Les pièces du puzzle se rejoignent enfin et la conclusion de l’histoire devient morale : le tableau, vaguement inspiré par Léonard, n’est pas de sa main, et la République, qui a aussi une éthique, ne peut pas se discréditer en satisfaisant toutes les lubies d’un prince saoudien (tant qu’il continue tout de même à se fournir en armements pour détruire son voisin péninsulaire).

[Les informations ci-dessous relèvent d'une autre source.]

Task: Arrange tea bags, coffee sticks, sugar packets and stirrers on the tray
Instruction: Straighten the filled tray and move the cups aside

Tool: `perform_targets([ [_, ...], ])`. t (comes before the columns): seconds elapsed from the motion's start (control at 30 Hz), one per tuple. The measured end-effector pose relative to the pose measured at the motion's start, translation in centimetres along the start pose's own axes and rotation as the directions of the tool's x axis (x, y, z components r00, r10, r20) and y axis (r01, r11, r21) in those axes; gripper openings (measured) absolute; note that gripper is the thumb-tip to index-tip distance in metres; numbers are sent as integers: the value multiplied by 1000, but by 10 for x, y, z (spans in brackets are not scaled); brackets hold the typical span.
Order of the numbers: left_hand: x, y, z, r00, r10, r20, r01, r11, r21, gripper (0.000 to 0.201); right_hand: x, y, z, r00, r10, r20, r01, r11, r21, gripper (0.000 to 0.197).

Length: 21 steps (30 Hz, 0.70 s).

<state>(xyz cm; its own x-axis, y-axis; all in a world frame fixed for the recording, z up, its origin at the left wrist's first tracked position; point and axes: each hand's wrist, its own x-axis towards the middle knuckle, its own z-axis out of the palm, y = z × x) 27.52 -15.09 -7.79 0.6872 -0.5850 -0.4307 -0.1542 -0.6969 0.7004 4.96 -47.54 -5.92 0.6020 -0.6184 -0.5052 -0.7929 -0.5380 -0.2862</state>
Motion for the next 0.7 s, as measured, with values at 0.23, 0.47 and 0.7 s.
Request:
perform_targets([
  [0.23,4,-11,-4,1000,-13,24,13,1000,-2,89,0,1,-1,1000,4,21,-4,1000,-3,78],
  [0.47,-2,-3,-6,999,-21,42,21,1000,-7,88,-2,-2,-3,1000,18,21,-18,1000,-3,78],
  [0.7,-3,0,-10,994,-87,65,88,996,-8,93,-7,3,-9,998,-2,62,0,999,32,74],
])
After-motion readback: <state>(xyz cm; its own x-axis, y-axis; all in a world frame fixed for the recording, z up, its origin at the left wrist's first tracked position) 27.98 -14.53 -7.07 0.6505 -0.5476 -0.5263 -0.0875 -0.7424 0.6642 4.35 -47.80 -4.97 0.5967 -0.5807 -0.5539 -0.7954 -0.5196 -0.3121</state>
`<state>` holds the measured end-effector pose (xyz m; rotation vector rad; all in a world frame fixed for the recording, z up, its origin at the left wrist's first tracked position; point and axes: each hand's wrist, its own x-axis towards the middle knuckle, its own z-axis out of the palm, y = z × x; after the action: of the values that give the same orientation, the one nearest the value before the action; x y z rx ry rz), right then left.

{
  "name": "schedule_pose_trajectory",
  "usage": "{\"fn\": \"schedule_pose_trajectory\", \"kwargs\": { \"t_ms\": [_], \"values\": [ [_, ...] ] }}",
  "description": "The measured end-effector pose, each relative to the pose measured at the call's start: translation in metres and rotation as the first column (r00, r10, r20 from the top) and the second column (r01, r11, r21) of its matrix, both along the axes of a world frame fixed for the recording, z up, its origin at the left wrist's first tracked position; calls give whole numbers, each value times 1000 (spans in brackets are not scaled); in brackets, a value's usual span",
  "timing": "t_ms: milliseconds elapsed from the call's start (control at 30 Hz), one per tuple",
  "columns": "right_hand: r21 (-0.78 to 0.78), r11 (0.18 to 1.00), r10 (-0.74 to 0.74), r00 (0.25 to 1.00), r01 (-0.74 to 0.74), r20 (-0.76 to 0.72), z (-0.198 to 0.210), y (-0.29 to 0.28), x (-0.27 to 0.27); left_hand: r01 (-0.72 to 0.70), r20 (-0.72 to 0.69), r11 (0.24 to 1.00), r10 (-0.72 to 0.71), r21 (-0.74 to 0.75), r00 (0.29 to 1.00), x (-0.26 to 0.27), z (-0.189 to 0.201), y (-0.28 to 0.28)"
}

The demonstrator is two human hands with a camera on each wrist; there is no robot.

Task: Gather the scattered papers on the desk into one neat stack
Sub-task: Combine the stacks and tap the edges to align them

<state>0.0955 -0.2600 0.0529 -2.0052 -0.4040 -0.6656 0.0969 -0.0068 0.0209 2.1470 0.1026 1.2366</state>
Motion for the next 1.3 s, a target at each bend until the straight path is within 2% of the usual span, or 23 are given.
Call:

Cependant, les scénaristes pensaient qu’il restait dans cette affaire suffisamment de potentialités dramatiques pour dévoiler l'endroit où l'intrigue pourrait prendre une autre voie. Ce qu’ils firent à la veille de la diffusion du documentaire de Vitkine.
 
Le 31 mars, un billet déconcertant dans The Art Newspaper, puis les 9 et 13 avril, 2 longs articles libres d’accès de M. Rykner dans la Tribune de l’Art, et enfin le 11 avril un article du New York Times, révélaient que le rapport d’examen du tableau avait réellement fait l’objet de l’édition, par Hazan et le Louvre, d’un livret de 46 pages très illustré, mis en vente, et retiré de la boutique du Louvre dès les premières heures, suite au refus par MBS de prêter le tableau s’il n’était pas exposé selon ses désirs.
Et au moins un exemplaire du rapport aurait été vendu et aurait circulé... Rocambolesque, non ?
 
La péripétie ne ferait pas un rebondissement bien palpitant si ces trois sources n’étaient unanimes et formelles dans leur lecture de l'analyse du musée et de ses résultats : le laboratoire du Louvre conclut son rapport sans hésiter en faveur de l’attribution du tableau à la main de Léonard, et en apporte de solides preuves !

Depuis, M. Vitkine a confirmé avec assurance l’authenticité des témoignages de son documentaire, qui attribuent le tableau à l'atelier, ajoutant qu’il en sait plus qu’il ne peut en dire pour la sécurité de ses sources, et M. Rykner, qui de son côté ne peut raisonnablement pas supposer que le rapport du Louvre est un faux, s’égare un peu, et l’admet, en hypothèses hasardeuses.

Alors qui tire les ficelles de toutes ces marionnettes ? Peut-être les scénaristes de Netflix, dont on dit qu’ils sont hautement qualifiés. Il n’est pas certain qu’on le découvrira dans la prochaine saison de la série. Depuis Ésope, le fabuliste, on ne tue plus la poule aux œufs d’or.
   

2 commentaires :

Lothar a dit…

J’ai ma version sur ce tableau : il s’agit en réalité du portrait de Salvatore Mondi, le concierge de Léonard de Vinci. Ce brave homme était muet et étant chargé d’accueillir les nombreux visiteurs du maître au rez-de-chaussée, il leur indiquait sa présence au premier étage par ce geste. Ce tableau a été peint par un des élèves de Vinci (et son giton, selon des mauvaises langues) : Gian Giacomo Caprotti dit « Salai » (petit diable) réputé par sa cleptomanie et ce serait lui qui aurait volé le saint suaire de Turin pour le remplacer par une mauvaise copie. Et c’est donc sur le vrai suaire de Turin que Salai a peinturluré le portrait parodique et quelque peu zombique du concierge.
Je rajouterai qu’à l’origine, le concierge portait dans sa main gauche, non pas une boule, mais un ciboire représentant sans aucun doute le saint Graal que Salai aurait également volé selon d’autres mauvaises langues.
Je n’ai hélas, aucune preuve pour étayer cette version, mais elle en vaut bien une autre, non ?
Bien à vous.

Costar a dit…

Vos révélations sont époustouflantes, je l'admets !
Mais le manque de preuve en réduit sérieusement la portée, alors que la solution la plus simple, la plus probable, c'est qu'on a affaire au portrait d'un ressuscité d'un certain nombre de jours, ce qui semble évident, d'autant que la chose a été reportée dans les journaux de l'époque, dont le tirage actuel à plusieurs milliards d'exemplaires devrait vous convaincre.